[Start of Attachment]

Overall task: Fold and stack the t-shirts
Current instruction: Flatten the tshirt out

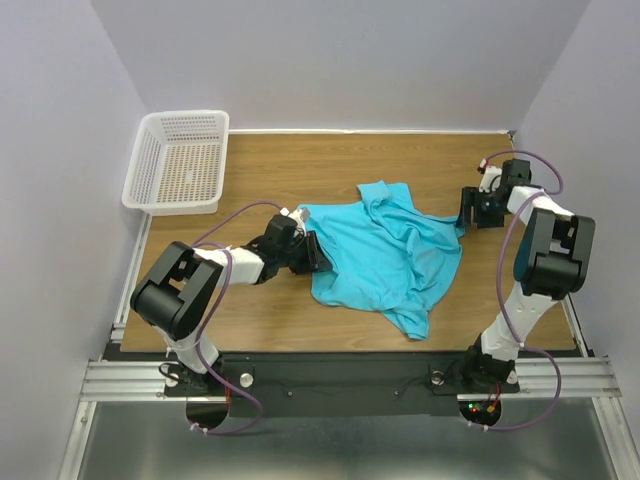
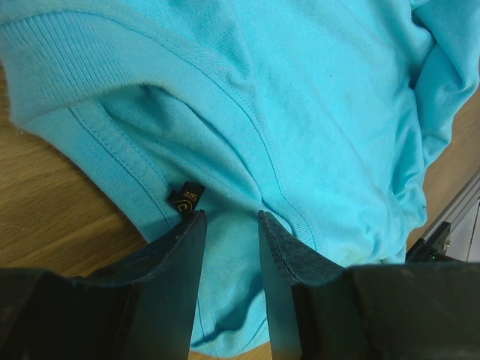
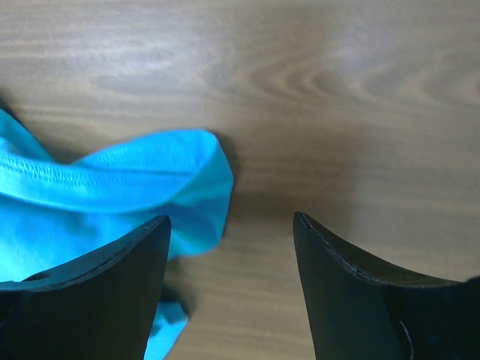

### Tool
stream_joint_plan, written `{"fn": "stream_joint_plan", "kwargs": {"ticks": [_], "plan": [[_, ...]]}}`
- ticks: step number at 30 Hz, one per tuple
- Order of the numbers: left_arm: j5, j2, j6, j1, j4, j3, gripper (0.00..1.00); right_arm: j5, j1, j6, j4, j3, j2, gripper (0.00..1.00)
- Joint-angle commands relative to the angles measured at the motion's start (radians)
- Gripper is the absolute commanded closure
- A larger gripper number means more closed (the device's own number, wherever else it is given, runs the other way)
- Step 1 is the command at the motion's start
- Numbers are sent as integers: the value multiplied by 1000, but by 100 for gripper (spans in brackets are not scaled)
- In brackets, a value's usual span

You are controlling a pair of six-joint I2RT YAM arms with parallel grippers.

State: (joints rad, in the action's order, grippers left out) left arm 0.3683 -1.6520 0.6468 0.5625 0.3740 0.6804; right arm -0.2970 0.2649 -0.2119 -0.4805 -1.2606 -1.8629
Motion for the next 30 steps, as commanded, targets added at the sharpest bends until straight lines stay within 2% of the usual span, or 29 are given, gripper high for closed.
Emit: {"fn": "stream_joint_plan", "kwargs": {"ticks": [1,6,13,14,16,18,19,25,30], "plan": [[-23,-14,-33,-7,-61,-21,54,-93,-4,-37,46,-88,-41,28],[-25,-11,-32,-7,-67,-25,54,-119,-4,-47,48,-120,-111,30],[-38,9,-32,-7,-81,-25,53,-205,-4,-75,46,-102,-134,48],[-48,15,-33,-6,-84,-24,53,-223,-4,-80,46,-94,-131,58],[-60,40,-33,-6,-98,-16,53,-235,-4,-98,45,-85,-125,70],[-87,73,-38,-7,-116,-9,49,-235,-4,-113,46,-74,-116,93],[-97,87,-39,-9,-124,-5,47,-229,-4,-118,46,-71,-111,99],[-163,230,-53,-12,-202,-5,34,-171,42,-83,60,-68,-68,99],[-170,336,-29,-16,-251,-70,32,116,105,6,166,33,88,99]]}}
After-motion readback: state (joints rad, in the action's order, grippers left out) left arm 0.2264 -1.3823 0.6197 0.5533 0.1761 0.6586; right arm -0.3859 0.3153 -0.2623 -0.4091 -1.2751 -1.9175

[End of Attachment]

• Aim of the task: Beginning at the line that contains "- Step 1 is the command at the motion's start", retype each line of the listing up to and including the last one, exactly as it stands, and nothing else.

• Task answer:
- Step 1 is the command at the motion's start
- Numbers are sent as integers: the value multiplied by 1000, but by 100 for gripper (spans in brackets are not scaled)
- In brackets, a value's usual span

You are controlling a pair of six-joint I2RT YAM arms with parallel grippers.

State: (joints rad, in the action's order, grippers left out) left arm 0.3683 -1.6520 0.6468 0.5625 0.3740 0.6804; right arm -0.2970 0.2649 -0.2119 -0.4805 -1.2606 -1.8629
Motion for the next 30 steps, as commanded, targets added at the sharpest bends until straight lines stay within 2% of the usual span, or 29 are given, gripper high for closed.
Emit: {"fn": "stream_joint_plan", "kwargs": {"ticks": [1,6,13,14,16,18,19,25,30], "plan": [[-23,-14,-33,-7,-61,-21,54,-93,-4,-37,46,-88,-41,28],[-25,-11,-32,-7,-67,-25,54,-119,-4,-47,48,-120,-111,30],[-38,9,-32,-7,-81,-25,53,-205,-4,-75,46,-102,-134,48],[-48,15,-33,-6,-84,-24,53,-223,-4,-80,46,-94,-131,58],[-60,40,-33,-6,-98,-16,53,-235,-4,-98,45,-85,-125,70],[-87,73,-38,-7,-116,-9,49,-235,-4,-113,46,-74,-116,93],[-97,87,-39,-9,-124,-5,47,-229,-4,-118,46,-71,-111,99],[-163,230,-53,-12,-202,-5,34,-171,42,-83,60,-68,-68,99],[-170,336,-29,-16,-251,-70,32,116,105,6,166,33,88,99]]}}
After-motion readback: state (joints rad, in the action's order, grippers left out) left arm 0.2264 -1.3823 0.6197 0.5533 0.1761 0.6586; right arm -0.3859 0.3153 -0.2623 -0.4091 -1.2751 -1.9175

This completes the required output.